How to choose the right over-the-counter pain medication for you

- What the best over-the-counter medication to stop your pain?

Emory Internist Dr. Sharon Bergquist, says you've got two main choices at the drugstore..

"One type is Acetaminophen, or Tylenol," Dr. Bergquist says.  "The other type is the family we call NSAIDs, or non-steroidal anti-inflammatory drugs."

Think aspirin, ibuprofen or naproxen.  All NSAIDs.

But there are some key differences in how the two types of drugs work.

"One of the main differences is that the NSAID family are anti-inflammatories," says Dr. Bergquist.  "They're not just pain relievers; they reduce inflammation. Tylenol has no anti-inflammatory properties, so it is purely a pain reliever."

So, for a headache or fever, Acetaminophen or Tylenol may be your best bet.

"If you sprain your ankle, if you stub your toe, inflammatory type injuries, you're better of with an anti-inflammatory pain reliever," Dr. Bergquist says. 

But what about possible side effects? 

Bergquist says there can be plenty.

"I think a lot of people underestimate the risks of over-the-counter pain medications," she says. 

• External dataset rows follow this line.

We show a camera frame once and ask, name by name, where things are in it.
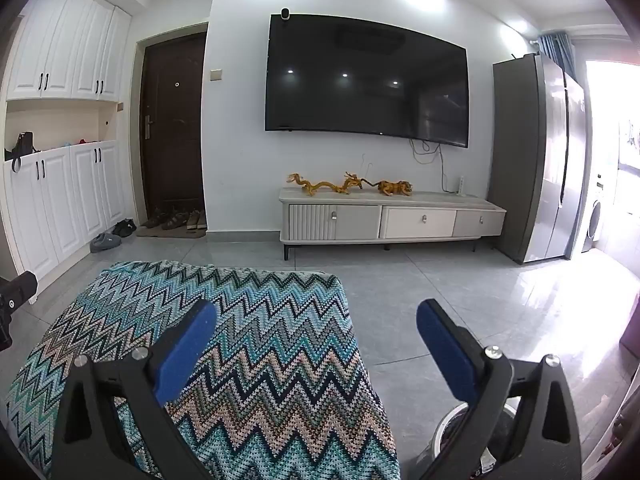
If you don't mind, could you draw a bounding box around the white round trash bin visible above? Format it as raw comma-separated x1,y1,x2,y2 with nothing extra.
431,400,518,480

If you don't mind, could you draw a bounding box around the black handbag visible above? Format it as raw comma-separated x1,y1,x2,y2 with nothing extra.
4,131,42,171

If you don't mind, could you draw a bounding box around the black television cable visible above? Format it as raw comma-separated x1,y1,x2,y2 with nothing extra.
410,137,458,193

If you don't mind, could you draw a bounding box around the white built-in shoe cabinet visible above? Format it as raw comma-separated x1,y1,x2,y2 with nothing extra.
0,0,133,286

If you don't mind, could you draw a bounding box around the golden tiger figurine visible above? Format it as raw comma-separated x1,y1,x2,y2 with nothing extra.
376,180,416,197

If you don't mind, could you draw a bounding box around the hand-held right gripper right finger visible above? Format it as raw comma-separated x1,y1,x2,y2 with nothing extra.
416,299,583,480

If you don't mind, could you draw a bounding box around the white grey television stand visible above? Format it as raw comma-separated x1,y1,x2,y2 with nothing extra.
278,187,507,261

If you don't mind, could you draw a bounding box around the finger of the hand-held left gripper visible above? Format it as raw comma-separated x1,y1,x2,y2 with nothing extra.
0,271,39,307

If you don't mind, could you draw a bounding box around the brown doormat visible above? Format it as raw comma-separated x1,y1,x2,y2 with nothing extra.
136,224,208,240

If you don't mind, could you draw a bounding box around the grey slippers pair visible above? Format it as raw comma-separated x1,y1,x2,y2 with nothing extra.
89,232,122,253

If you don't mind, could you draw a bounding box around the brown sandals pair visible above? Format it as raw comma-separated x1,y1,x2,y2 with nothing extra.
161,208,188,231

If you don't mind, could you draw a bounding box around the grey double-door refrigerator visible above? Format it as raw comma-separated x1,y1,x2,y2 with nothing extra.
487,52,587,265

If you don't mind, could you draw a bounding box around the white washing machine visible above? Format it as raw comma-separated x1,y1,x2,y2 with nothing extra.
580,170,608,253

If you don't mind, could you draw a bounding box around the dark brown entrance door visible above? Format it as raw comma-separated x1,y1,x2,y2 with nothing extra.
139,32,208,228

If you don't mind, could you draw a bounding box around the large black wall television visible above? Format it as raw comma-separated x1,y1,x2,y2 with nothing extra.
264,14,471,148

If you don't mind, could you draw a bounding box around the blue curtain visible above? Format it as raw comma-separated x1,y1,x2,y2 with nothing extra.
537,32,576,81

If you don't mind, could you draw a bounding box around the golden dragon figurine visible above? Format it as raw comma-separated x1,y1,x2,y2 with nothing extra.
286,171,369,197

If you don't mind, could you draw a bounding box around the zigzag knitted blanket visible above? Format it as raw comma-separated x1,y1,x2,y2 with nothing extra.
5,260,401,480

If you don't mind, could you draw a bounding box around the purple cabinet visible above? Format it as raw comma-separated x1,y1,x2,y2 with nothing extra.
620,290,640,361

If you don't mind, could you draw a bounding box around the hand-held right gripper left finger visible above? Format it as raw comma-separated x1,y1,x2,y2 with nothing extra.
50,300,218,480

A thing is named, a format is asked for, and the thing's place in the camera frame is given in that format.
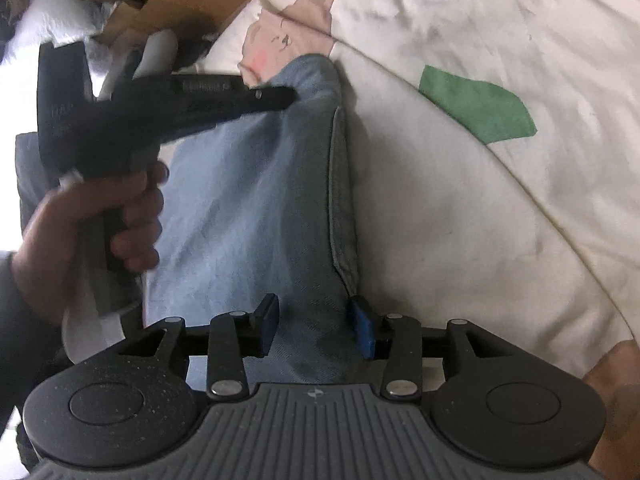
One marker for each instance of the bear print bedsheet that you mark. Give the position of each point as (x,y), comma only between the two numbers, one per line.
(475,185)

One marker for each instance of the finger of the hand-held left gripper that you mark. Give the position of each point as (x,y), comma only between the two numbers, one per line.
(235,97)

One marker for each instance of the light blue jeans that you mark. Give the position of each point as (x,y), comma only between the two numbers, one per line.
(250,210)

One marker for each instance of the person's left hand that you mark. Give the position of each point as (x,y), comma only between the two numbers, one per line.
(55,240)

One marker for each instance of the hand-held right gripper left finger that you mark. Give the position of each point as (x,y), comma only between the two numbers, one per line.
(267,325)

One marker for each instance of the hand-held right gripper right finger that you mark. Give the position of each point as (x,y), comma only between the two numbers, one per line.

Read the label, take only the recommended dose, and Dr. Bergquist says keep in mind most side effects come with regular use. 

"But, if you just use them periodically, you should be fine," she says. 

Anti-inflammatories like ibuprofen can cause stomach pain, heartburn and stomach ulcers.

"If you have a sensitive stomach, always take it with food," says Dr. Bergquist.  "That is really critical."

NSAIDS, especially aspirin, are also bloodthinners, so they can increase your risk of bleeding. 

And Dr. Berquist says they can raise blood pressure, and cause kidney problems, especially in people with underlying kidney disease. 

If you take Tylenol, or Acetaminophen , watch for common symptoms like nausea, stomach pain, loss of appetite, headache, and dizziness.

Taking more than the recommended amount of Tylenol or Acetaminophen has also been linked to liver toxicity, and even liver failure.

"Acetaminophen goes through your liver," Dr. Bergquist explains.  "So if you have underlying liver disease you should steer clear of Acetaminophen.  And, if you drink alcohol, which is also broken down by the liver, you should steer clear of Acetaminophen."

If you regularly take a medication like Motrin or Tylenol, Bergquist says tell your doctor.  

Some side effects like liver and kidney problems can only be detected through bloodwork.

Bottom line?  Dr. Bergquist says follow the directions and don't take above the recommended daily amount listed on the box.